### THE PROBLEM
Take the material below and reproduce, word for word, only the lines from the line with "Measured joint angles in" through the line with "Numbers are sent".
= = = = = = =
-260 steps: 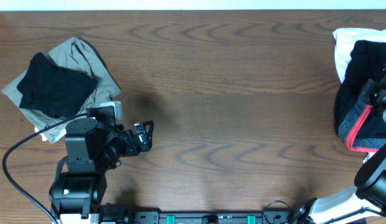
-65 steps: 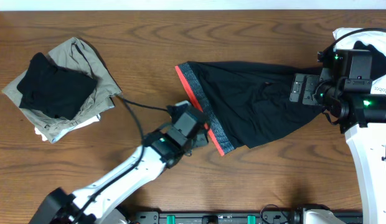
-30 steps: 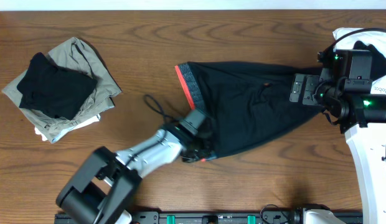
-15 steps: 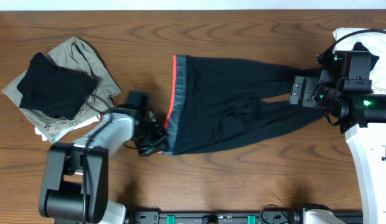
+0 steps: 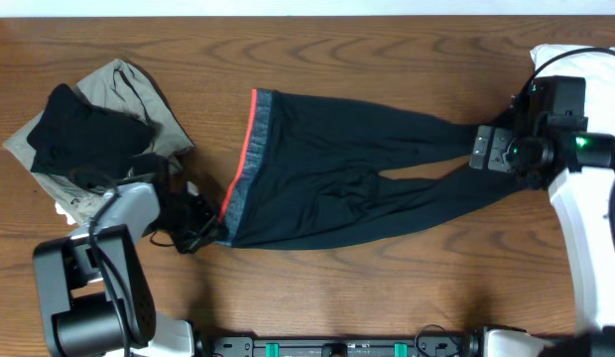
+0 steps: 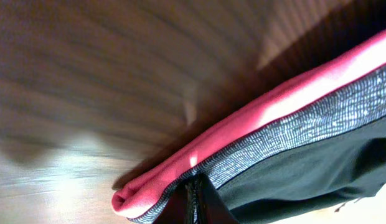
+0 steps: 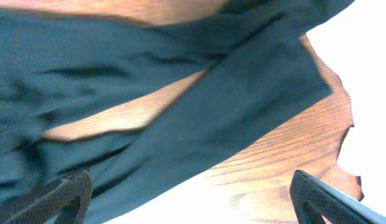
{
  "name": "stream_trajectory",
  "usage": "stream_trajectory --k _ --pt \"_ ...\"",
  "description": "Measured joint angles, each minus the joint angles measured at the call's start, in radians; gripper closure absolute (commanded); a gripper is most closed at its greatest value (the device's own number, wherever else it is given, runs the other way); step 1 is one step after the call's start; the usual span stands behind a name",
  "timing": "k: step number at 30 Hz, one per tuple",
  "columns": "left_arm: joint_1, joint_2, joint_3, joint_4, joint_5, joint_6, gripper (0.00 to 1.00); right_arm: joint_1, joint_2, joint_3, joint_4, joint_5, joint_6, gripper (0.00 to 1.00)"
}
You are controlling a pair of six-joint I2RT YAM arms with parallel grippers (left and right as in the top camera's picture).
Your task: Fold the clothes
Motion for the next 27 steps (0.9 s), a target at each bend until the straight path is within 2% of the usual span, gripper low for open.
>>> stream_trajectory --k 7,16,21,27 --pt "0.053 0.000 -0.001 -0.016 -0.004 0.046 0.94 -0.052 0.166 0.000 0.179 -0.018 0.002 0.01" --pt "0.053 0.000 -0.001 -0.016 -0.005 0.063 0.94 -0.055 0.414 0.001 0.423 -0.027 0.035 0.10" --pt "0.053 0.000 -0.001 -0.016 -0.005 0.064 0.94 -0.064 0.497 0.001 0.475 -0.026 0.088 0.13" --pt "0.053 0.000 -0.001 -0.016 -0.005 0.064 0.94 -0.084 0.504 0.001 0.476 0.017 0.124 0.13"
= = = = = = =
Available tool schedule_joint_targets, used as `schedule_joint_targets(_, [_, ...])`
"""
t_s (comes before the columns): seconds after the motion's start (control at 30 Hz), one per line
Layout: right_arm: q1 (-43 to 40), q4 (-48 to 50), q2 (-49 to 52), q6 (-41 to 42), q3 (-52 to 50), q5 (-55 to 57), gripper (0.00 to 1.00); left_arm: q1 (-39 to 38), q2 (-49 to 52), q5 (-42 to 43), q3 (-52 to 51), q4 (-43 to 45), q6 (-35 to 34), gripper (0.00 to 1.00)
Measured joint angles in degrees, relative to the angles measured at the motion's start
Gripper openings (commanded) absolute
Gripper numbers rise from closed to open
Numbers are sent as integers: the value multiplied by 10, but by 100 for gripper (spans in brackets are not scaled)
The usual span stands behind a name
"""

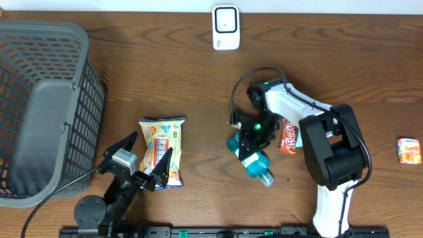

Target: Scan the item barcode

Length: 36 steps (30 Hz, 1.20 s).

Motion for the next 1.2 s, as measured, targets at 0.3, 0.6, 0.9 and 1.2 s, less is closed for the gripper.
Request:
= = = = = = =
### RESULT BELOW
Measured joint angles in degrees, relative to the angles measured at the motion's start
Gripper openings (commanded) absolute
Gripper numbers rise from closed to open
Numbers are sent as integers: the value multiplied by 10, but by 100 for gripper (spans in brackets are not scaled)

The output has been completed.